Mexico Arrests Suspects In Shooting Death Of ICE Agent; Says It Was Mistaken Identity
February 24, 2011 By Staff
Today in Latin America
Top Story — Mexican officials said Wednesday that they arrested the presumed leader of a group of killers involved in the recent shooting death of a U.S. Immigration and Customs Enforcement agent and the injuring of another.
Mexican authorities paraded Julián Zapata Espinosa, alias “El Piolín,” the alleged leader of the group, and and five other men before the news media.
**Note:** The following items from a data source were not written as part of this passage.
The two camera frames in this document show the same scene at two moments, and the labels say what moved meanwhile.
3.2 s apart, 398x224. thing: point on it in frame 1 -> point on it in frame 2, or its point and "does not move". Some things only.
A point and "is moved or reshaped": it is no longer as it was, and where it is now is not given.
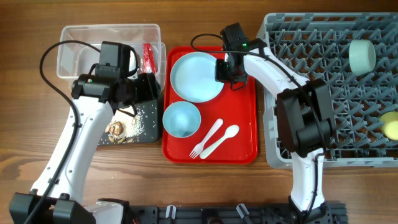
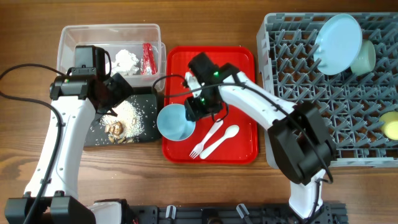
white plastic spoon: x=231 y=131 does not move
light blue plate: x=193 y=78 -> x=336 y=43
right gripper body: x=222 y=72 -> x=193 y=109
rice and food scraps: x=124 y=128 does not move
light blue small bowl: x=181 y=119 is moved or reshaped
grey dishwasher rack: x=356 y=55 does not move
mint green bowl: x=362 y=56 does not move
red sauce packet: x=148 y=63 does not move
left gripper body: x=145 y=88 -> x=116 y=92
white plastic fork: x=198 y=147 does not move
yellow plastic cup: x=388 y=124 does not move
They also arrested three women, including Zapata’s wife, and a minor.
The two ICE agents were attacked on a major highway near the central city of San Luis Potosí, after the gunmen spotted the agents driving in a dark sport utility vehicle on February 15 and pursued them before opening fire.
The shooting was allegedly a case of mistaken identity.
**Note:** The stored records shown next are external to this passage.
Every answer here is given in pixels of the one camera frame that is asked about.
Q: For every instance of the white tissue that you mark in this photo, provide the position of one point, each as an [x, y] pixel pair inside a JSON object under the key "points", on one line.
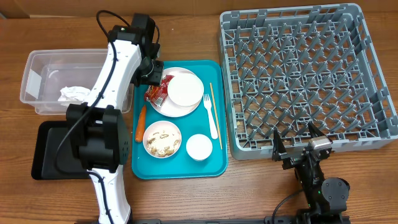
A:
{"points": [[73, 94]]}

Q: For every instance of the white small cup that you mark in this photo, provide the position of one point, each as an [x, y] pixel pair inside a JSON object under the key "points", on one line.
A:
{"points": [[199, 147]]}

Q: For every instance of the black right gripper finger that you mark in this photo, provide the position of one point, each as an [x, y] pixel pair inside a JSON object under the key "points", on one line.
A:
{"points": [[278, 148], [314, 131]]}

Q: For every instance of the pink plate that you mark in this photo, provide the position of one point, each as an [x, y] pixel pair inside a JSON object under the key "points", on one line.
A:
{"points": [[169, 108]]}

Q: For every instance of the white plastic fork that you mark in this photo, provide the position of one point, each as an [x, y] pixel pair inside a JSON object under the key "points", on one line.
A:
{"points": [[207, 105]]}

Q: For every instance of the bowl with food scraps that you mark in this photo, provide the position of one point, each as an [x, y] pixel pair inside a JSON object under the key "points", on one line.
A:
{"points": [[162, 139]]}

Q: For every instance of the cream bowl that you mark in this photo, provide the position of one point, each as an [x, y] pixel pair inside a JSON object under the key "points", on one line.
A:
{"points": [[185, 89]]}

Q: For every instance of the wooden chopstick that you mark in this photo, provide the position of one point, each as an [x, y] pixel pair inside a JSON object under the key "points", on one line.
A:
{"points": [[216, 116]]}

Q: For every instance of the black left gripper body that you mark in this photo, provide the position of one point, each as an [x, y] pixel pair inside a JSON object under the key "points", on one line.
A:
{"points": [[152, 73]]}

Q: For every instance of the grey dish rack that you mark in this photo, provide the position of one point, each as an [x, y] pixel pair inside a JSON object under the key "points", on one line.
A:
{"points": [[284, 68]]}

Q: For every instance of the teal plastic tray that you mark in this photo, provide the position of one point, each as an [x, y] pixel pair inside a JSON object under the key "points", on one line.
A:
{"points": [[181, 165]]}

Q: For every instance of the orange carrot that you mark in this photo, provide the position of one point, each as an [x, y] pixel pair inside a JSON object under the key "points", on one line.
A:
{"points": [[140, 128]]}

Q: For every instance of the clear plastic bin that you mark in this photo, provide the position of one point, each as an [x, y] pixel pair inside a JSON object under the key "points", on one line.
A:
{"points": [[48, 71]]}

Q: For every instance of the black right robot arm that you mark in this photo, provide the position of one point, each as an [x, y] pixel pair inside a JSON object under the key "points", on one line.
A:
{"points": [[326, 198]]}

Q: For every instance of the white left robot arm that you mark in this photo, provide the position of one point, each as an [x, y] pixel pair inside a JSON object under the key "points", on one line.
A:
{"points": [[97, 131]]}

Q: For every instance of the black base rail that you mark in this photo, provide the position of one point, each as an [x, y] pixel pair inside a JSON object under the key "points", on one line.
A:
{"points": [[202, 221]]}

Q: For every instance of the black tray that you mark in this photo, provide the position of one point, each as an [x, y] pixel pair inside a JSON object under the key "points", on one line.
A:
{"points": [[50, 135]]}

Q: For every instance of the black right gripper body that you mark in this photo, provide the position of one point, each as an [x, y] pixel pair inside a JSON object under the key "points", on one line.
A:
{"points": [[295, 159]]}

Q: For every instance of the red snack wrapper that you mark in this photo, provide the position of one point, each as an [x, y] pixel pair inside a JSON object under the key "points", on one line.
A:
{"points": [[158, 94]]}
“They confused the look of the car and thought the (agents) were working for a rival gang,” the prosecutor’s office said in a statement, according to Reuters.
ICE director John Morton said that the investigation is still ongoing and that the U.S. is working closely with Mexican officials “as it unfolds.”
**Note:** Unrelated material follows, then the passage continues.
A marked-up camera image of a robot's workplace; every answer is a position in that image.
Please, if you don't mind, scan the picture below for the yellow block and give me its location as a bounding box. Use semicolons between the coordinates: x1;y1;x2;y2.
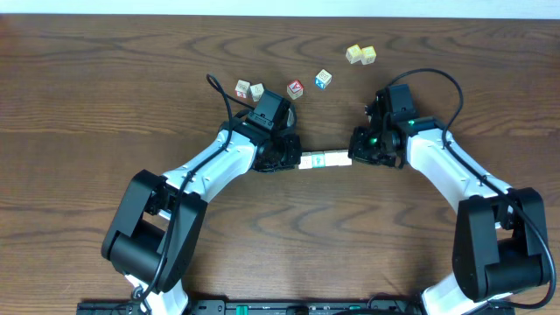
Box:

“We welcome the arrest announced today by Mexican authorities,” said Laura Sweeney, a Department of Justice spokeswoman in Washington, according to The Wall Street Journal.
Headlines from the Western Hemisphere
- U.S. President Barack Obama will meet with Mexican counterpart Felipe Calderón next week amid a spike in drug-related violence and comments by Calderón that the U.S. wasn’t doing enough to help fight drug traffickers.
- Kansas City Royal’s pitcher Joakim Soria asked on his Twitter account to stop being called by his nickname, the Mexicutioner, due to the violence in Mexico.
- Indiana’s senate passed a law similar to the tough immigration bill in Arizona, despite opposition from some of the largest employers and business groups in the state.
- Cuban police detained former hunger striker Guillermo Fariñas as he shouted anti-government slogans from his rooftop on the anniversary of the death of political prisoner Orlando Zapata, his mother said.
- Puerto Rico received $26 million from the Commerce Department to develop access to broadband service on the Caribbean island, the U.S. territory with the slowest Internet connections.
- A forest conservation initiative in Guatemala and a sustainable development project in Nepal are the recipients of this year’s Sasakawa Prize, the United Nations Environment Program announced today.
- The head of the American Chamber of Commerce in Nicaragua used his position to undermine President Daniel Ortega, leaked diplomatic cables show.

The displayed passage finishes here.